The Brexit's effect on big oil companies came hard and fast, with Total S.A. (NYSE:TOT) sinking nearly 9% in value the day after. However, it's difficult to know what the long-term effects will be. Everything from oil price fluctuations to the potential for new U.K. oil regulations could affect oil producers in the long term.
While it's prudent to pay attention to the fallout, it's also wise to remember that oil producers will continue day-to-day operations, both in terms of current production and in activity to drive future growth. For example, while the Brexit was the primary reason for Total's 9% drop, the company's current investments and strategic planning will probably drive its long-term valuation and production levels.
For this reason, let's look at Total's expansion efforts in East Africa. Total is experiencing a number of obstacles as it expands into an unproven and undeveloped terrain. Will these obstacles disrupt and prevent its expansion efforts?

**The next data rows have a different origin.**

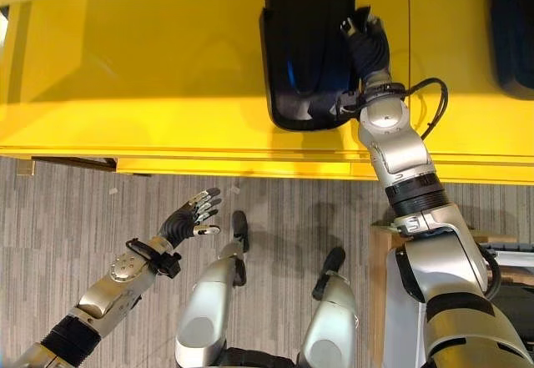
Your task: Move parts from the plastic box to the shelf.
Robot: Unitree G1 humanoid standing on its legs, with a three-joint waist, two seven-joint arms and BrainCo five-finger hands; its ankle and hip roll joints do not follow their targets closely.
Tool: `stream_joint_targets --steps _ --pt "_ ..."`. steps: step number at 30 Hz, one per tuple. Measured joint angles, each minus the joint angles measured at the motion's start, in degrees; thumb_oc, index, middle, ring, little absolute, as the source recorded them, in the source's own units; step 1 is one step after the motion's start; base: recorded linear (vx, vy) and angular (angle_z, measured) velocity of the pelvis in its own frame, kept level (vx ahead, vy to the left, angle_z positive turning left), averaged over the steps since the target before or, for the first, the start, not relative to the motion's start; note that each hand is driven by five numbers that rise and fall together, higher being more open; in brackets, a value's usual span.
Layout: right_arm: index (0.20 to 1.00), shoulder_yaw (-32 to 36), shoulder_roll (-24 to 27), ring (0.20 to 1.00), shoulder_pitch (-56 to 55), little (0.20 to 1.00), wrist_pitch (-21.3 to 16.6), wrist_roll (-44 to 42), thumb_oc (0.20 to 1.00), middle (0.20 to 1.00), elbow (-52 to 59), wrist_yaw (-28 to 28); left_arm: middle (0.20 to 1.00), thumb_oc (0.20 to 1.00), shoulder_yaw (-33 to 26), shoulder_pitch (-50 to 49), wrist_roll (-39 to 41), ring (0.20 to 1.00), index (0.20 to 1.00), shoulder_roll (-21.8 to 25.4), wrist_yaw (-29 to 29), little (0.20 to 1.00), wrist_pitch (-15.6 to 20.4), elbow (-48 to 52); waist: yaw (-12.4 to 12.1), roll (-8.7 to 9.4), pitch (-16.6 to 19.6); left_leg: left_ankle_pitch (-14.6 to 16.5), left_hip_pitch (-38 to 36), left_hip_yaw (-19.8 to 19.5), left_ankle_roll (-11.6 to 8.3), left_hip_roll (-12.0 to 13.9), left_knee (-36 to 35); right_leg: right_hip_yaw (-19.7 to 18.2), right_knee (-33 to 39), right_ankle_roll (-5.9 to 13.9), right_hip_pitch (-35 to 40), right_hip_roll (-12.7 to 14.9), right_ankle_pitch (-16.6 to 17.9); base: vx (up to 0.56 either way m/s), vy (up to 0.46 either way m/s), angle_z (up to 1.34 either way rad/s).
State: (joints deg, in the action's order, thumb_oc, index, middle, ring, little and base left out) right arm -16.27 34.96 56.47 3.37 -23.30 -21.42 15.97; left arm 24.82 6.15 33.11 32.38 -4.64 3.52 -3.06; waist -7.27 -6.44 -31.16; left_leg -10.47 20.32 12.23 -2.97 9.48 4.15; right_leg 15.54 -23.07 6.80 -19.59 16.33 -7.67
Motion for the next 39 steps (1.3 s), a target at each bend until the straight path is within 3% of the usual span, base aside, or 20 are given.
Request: stream_joint_targets --steps 21,23,28,29,30,39 --pt "0.200 0.1 1.1 0.200 1.0 0.200 0.1 4.4 0.200 0.200 2.0 5.6 1.000 1.000 -0.1 -0.5 0.0 1.000 1.000 0.1 0.9 1.000 0.1 0.0 -0.1 -0.05 0.0 0.1 -0.3 1.1 0.42 -0.8 0.0 -0.6 -0.2 0.27 -0.1 1.0 0.1 0.00 0.002 0.00" --pt "0.379 0.1 1.1 0.379 1.2 0.379 0.1 4.4 0.379 0.379 2.0 6.2 1.000 1.000 -0.1 -0.6 0.0 1.000 1.000 0.1 0.9 1.000 0.1 0.0 0.0 -0.06 0.0 0.1 -0.3 1.1 0.42 -0.8 0.0 -0.6 -0.2 0.27 -0.1 1.0 0.1 0.00 0.000 0.00" --pt "0.542 0.0 1.1 0.542 1.3 0.542 0.1 4.5 0.542 0.542 2.0 6.9 1.000 1.000 -0.1 -0.6 0.0 1.000 1.000 -0.1 0.9 1.000 0.1 0.0 0.0 -0.07 0.0 0.1 -0.4 1.1 0.49 -0.9 0.0 -0.6 -0.2 0.32 0.0 1.0 0.2 0.00 0.005 0.00" --pt "0.674 0.1 1.1 0.674 1.5 0.674 0.1 4.5 0.674 0.674 2.0 6.9 1.000 1.000 -0.1 -0.6 0.0 1.000 1.000 -0.1 0.9 1.000 0.1 0.0 0.0 -0.08 0.0 0.1 -0.4 1.2 0.50 -0.8 0.0 -0.6 -0.2 0.32 -0.1 1.0 0.2 0.07 0.007 0.00" --pt "1.000 0.1 1.1 1.000 1.6 1.000 0.1 4.5 1.000 1.000 2.0 6.9 1.000 1.000 -0.1 -0.6 0.0 1.000 1.000 -0.1 0.9 1.000 0.1 0.0 0.0 -0.08 0.0 0.1 -0.4 1.2 0.50 -0.8 0.0 -0.6 -0.2 0.32 -0.1 1.0 0.2 0.00 0.000 0.00" --pt "1.000 0.3 1.1 1.000 2.1 1.000 -0.1 6.6 1.000 1.000 5.0 7.8 1.000 1.000 -0.1 -0.7 0.0 1.000 1.000 -0.1 0.9 1.000 0.2 0.0 0.1 -0.09 0.1 0.0 -1.0 1.3 0.55 -0.9 -0.1 -0.9 -0.3 0.34 0.2 1.1 0.2 -0.01 0.000 0.00"
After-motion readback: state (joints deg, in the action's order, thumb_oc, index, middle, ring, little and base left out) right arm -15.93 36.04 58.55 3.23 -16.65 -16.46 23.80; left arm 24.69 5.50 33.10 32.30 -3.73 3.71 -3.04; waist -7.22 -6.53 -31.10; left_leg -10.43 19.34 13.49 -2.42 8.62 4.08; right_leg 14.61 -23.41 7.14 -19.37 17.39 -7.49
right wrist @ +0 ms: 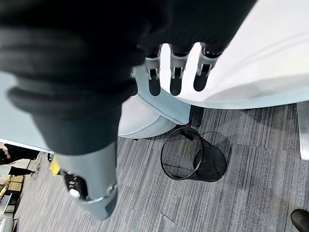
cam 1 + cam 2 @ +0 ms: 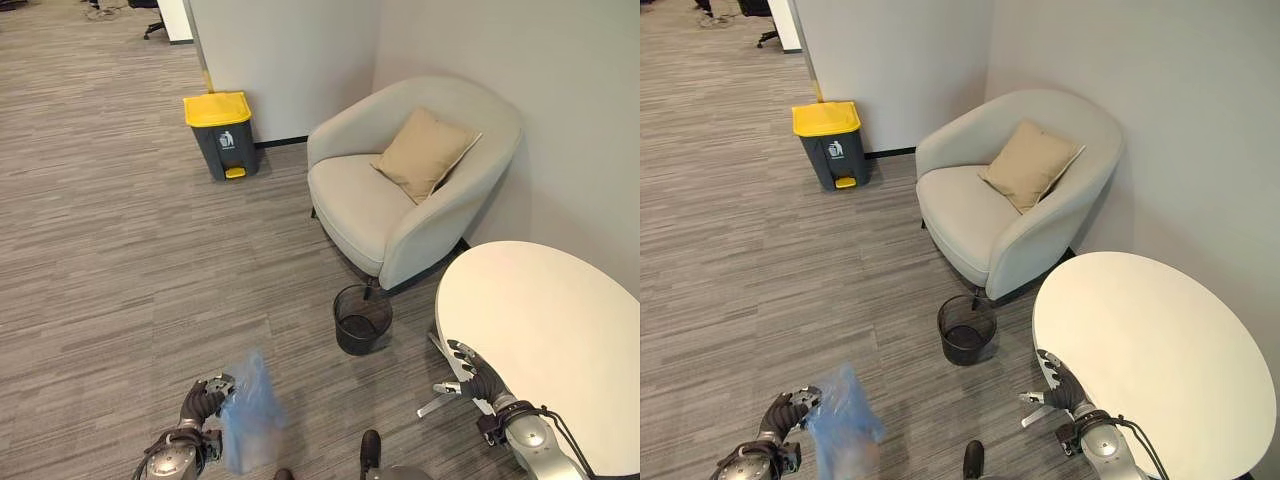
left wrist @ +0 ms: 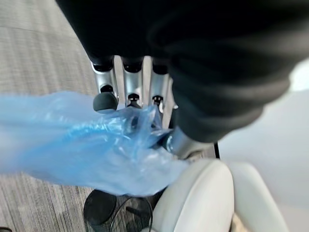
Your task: Gather garbage on tea table into small bin, then transfer packed bag to large trash can.
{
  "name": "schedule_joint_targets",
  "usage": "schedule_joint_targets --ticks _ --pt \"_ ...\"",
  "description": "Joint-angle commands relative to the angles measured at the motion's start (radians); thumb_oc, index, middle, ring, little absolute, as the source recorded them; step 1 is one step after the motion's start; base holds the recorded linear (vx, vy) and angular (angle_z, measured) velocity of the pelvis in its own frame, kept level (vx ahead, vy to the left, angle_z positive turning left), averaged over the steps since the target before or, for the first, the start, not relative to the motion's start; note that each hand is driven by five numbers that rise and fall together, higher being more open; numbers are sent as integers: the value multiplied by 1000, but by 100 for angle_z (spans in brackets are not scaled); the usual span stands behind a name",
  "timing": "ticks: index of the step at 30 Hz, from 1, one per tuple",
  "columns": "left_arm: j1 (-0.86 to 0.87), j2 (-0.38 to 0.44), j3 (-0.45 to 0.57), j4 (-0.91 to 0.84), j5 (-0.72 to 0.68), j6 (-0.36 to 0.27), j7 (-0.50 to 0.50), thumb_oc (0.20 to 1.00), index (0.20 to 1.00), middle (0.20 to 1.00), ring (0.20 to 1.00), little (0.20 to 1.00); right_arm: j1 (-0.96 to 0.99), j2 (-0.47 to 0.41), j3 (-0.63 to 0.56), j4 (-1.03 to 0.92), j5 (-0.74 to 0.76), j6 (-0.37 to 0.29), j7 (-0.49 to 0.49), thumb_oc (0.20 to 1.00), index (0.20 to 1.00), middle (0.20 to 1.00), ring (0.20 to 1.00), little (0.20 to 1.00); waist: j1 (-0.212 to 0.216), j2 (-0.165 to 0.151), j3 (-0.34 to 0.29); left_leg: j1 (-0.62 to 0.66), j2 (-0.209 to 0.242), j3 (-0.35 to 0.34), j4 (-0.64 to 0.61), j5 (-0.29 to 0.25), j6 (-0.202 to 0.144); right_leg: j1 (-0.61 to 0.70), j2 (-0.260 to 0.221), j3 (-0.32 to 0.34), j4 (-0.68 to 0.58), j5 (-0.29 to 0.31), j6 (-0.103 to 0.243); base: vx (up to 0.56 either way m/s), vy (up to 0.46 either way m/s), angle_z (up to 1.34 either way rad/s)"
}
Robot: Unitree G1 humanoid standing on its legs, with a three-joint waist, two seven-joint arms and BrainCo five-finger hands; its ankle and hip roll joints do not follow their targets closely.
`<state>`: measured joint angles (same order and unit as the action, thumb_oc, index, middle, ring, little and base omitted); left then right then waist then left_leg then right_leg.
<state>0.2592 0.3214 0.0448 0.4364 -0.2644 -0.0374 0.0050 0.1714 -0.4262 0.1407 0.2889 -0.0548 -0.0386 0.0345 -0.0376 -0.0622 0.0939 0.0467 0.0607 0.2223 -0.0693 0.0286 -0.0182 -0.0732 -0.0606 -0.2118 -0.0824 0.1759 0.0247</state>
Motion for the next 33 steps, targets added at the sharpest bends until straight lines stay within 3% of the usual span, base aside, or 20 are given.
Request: schedule_joint_targets --ticks 1,6,7,10,19,22,24,26,30,31,33 --pt "-91 38 53 -7 -77 -74 34 200 200 200 200 200 -76 5 -25 -5 56 -39 -26 1000 1000 1000 1000 1000 15 -33 47 -101 -9 -73 130 -88 -36 42 -23 22 80 -222 63 -150 -85 66" --pt "-127 36 51 3 -112 -81 56 200 200 200 200 200 -99 -2 -27 18 68 -39 -56 1000 1000 1000 1000 1000 37 -39 76 -189 -6 -78 189 -75 -53 22 -52 -69 95 -229 56 -90 -29 69" --pt "-139 31 44 16 -120 -81 57 200 200 200 200 200 -99 -4 -32 30 71 -38 -63 1000 1000 1000 1000 1000 32 -35 74 -186 15 -5 196 -83 -52 24 -67 -128 98 -233 58 3 40 64" --pt "-138 34 28 12 -117 -74 53 200 200 200 200 200 -97 -2 -20 52 68 -28 -67 1000 1000 1000 1000 1000 10 -31 74 -169 65 121 223 -111 -49 48 -84 -177 98 -244 71 95 77 99" --pt "-137 47 22 21 -79 -69 57 200 200 200 200 200 -135 40 14 86 50 -16 -74 1000 1000 1000 1000 1000 22 -39 80 -162 16 97 197 -150 -8 35 -144 -162 156 -230 112 71 178 32" --pt "-166 87 9 3 -68 -77 64 200 200 200 200 200 -154 55 21 86 64 -16 -80 1000 1000 1000 1000 1000 22 -37 111 -151 -16 75 191 -171 26 -48 -177 -92 332 -217 128 82 225 -8" --pt "-178 97 -4 -7 -61 -78 63 200 200 200 200 200 -151 56 17 84 70 -16 -84 1000 1000 1000 1000 1000 4 -33 124 -130 -31 55 176 -177 33 -108 -131 -20 381 -231 121 86 114 9" --pt "-187 100 -7 -8 -62 -79 62 200 200 200 200 200 -157 55 16 81 78 -16 -86 1000 1000 1000 1000 1000 -5 -25 133 -109 -41 50 161 -179 36 -153 -113 -9 362 -219 112 127 80 37" --pt "-203 98 -11 -2 -60 -80 68 200 200 200 200 200 -168 45 18 73 85 -17 -91 1000 1000 1000 1000 1000 -13 -17 151 -68 -49 36 154 -213 39 -209 -110 -37 323 -191 117 219 45 22" --pt "-211 94 -12 3 -59 -80 69 200 200 200 200 200 -166 40 17 69 85 -17 -93 1000 1000 1000 1000 1000 -22 -17 155 -39 -65 17 151 -236 39 -233 -101 -41 262 -164 130 203 -17 3" --pt "-213 89 -15 1 -56 -80 70 200 200 200 200 200 -165 38 15 67 84 -16 -93 1000 1000 1000 1000 1000 -29 -24 160 -38 -79 19 153 -225 40 -248 -105 -50 230 -132 123 169 -27 21"
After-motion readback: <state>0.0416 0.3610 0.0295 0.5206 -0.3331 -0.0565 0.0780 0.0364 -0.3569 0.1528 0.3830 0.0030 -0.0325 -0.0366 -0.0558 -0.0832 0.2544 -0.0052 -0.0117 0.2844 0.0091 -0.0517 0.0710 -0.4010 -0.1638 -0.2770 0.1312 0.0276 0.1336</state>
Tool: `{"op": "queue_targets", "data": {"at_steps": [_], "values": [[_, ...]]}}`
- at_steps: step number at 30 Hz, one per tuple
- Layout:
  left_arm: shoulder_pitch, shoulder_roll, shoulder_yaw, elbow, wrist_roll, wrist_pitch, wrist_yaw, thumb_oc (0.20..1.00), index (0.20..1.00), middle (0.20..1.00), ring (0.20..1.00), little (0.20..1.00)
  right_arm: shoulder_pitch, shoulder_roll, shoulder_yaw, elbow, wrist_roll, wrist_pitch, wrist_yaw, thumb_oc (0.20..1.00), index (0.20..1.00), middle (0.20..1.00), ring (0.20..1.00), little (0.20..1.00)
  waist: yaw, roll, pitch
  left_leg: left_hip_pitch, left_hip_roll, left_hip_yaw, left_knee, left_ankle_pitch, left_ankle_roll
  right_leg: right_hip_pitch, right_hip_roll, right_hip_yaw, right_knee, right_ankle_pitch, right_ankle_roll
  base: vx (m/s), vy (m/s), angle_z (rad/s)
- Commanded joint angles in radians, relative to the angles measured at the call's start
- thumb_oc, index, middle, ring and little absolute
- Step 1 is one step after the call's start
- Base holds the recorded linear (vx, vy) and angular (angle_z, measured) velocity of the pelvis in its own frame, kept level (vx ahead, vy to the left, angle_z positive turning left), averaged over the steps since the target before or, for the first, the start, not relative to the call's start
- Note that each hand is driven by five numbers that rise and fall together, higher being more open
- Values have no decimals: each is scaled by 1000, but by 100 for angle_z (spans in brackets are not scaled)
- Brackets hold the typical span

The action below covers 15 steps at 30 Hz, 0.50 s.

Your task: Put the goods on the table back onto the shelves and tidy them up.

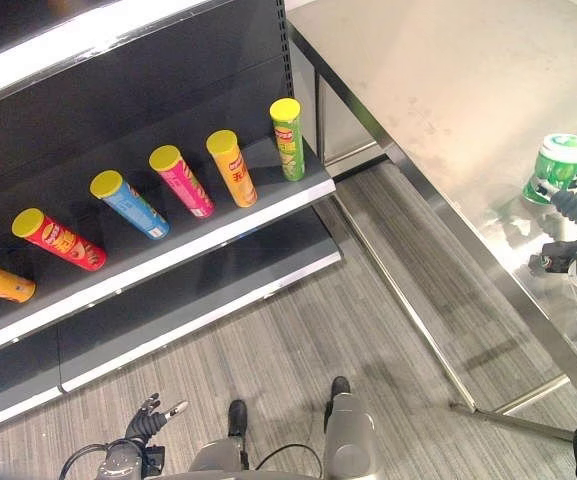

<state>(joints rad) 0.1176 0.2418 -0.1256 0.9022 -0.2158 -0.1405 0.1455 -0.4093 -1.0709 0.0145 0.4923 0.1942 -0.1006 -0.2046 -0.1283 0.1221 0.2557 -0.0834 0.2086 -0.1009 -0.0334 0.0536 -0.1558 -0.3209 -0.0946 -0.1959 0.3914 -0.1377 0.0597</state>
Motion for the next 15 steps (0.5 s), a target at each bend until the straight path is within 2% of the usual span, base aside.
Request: {"op": "queue_targets", "data": {"at_steps": [1,3,7,9,15], "values": [[-20,53,7,-20,5,-25,30,1000,1000,1000,1000,1000,26,-19,-91,-160,-45,-66,-61,200,200,200,200,200,3,-94,1,102,13,27,4,-12,-58,153,-11,72,-198,0,77,0,0,0],[-24,48,22,-21,10,-23,41,1000,1000,1000,1000,1000,78,4,-178,-290,-65,-86,-98,200,200,200,200,200,-1,-93,-1,108,16,32,3,-19,-58,153,-11,73,-190,-7,77,0,0,0],[-26,44,36,-15,14,-19,53,1000,1000,1000,1000,1000,94,40,-233,-422,-74,-116,-124,200,200,200,200,200,-3,-96,-6,110,18,38,12,-24,-58,160,-12,74,-190,-11,77,0,0,0],[-30,40,40,-13,15,-13,54,1000,1000,1000,1000,1000,87,85,-265,-533,-59,-146,-136,200,200,200,200,200,-1,-105,-10,105,18,53,44,-23,-57,181,-25,60,-199,-14,79,0,0,0],[-34,34,45,7,9,-3,50,1000,1000,1000,1000,1000,47,146,-261,-657,-17,-176,-113,200,200,200,200,200,2,-111,-19,105,9,96,66,-63,-46,203,-48,41,-199,-13,84,2,30,14]]}}
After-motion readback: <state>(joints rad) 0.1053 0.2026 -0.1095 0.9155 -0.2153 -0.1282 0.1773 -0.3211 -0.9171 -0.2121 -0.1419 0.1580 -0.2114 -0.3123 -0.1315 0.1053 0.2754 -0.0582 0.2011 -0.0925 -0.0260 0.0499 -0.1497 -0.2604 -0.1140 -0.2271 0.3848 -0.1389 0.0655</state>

Acquiring assets in Africa
Total isn't new to the African upstream market. In the first quarter, the company produced an average of 630,000 barrels of oil equivalent per day (BOE/D) in the continent, accounting for over 25% of its worldwide production.
Ultimately, Total is putting in the early legwork to reap the benefits of a potential oil boom in East Africa. In Uganda alone, the U.S. Energy Information Administration estimates 2.5 billion barrels of untapped oil reserves, and 1.2 billion to 1.7 billion barrels are expected to be recoverable, as Uganda hopes production is up and running by 2018. Total has a 33% interest in four blocks of Uganda's Lake Albert region, where development efforts are under way. If Total continues to develop its East African efforts, it should see a significant boost in production in the 2018 to 2019 timeframe, assuming Uganda can help foster those efforts.
But that's a big assumption.
Pipeline issues in Africa
Uganda and Tanzania are planning to build a $4 billion, 900-mile oil pipeline that connects Uganda's landlocked oil to the Tanzanian coast. Construction of the pipeline, though, will probably not begin this August as planned, as there is no official development plan. The pipeline -- which Total, along with the U.K.-based Tullow Oil and Chinese state-owned oil company CNOOC, is expected to invest in -- will have the capacity to move an estimated 200,000 barrels per day.
The goal to open the pipeline by 2020 remains in place, although that plan puts the first Ugandan oil exports a full two years behind the 2018 timeline the Bank of Uganda has called for. And again, that's assuming work on the pipeline is even completed on time.
And that's not the only pipeline in Africa hindering Total's operations. The Nigerian Trans Niger Pipeline, of which Total is a partner in, was recently shut down because of an oil leak. The pipeline, operated by Royal Dutch Shell (NYSE:RDS-A) (NYSE:RDS-B), transports around 130,000 barrels of oil per day and is critical to for the companies to transport the oil for export.
The pipeline issues highlight real impediments to African oil production. Regardless of its efforts to develop new oil fields, Total has to figure out a secure and reliable method to move the crude oil to the coast for transportation. With an exploration and production presence in over 50 countries and an expected increase from the 2.3 million BOE/D it produced worldwide in 2015 to 2.8 million BOE/D in 2017, Total has many irons in the fire. But tapping into the East African production market could push those numbers even higher by 2020. Africa -- whether from delayed timelines, faulty infrastructure, or the persistent threat of attacks from militant groups -- will remain challenging to that endeavor.
Foolish bottom line
The Brexit happened, and we have to accept it. While you should continue to pay attention to the fallout, though, you should also stay focused on company activities. With its current production of 630,000 BOE/D, Total has already proved it can operate within the difficult confines of Africa's challenging midstream infrastructure. Since it's too far away to seriously comment on the likelihood of the Uganda-Tanzania pipeline completion, though, today you should just take comfort that Total is making a savvy play for future production in the enormous East African oil reserves.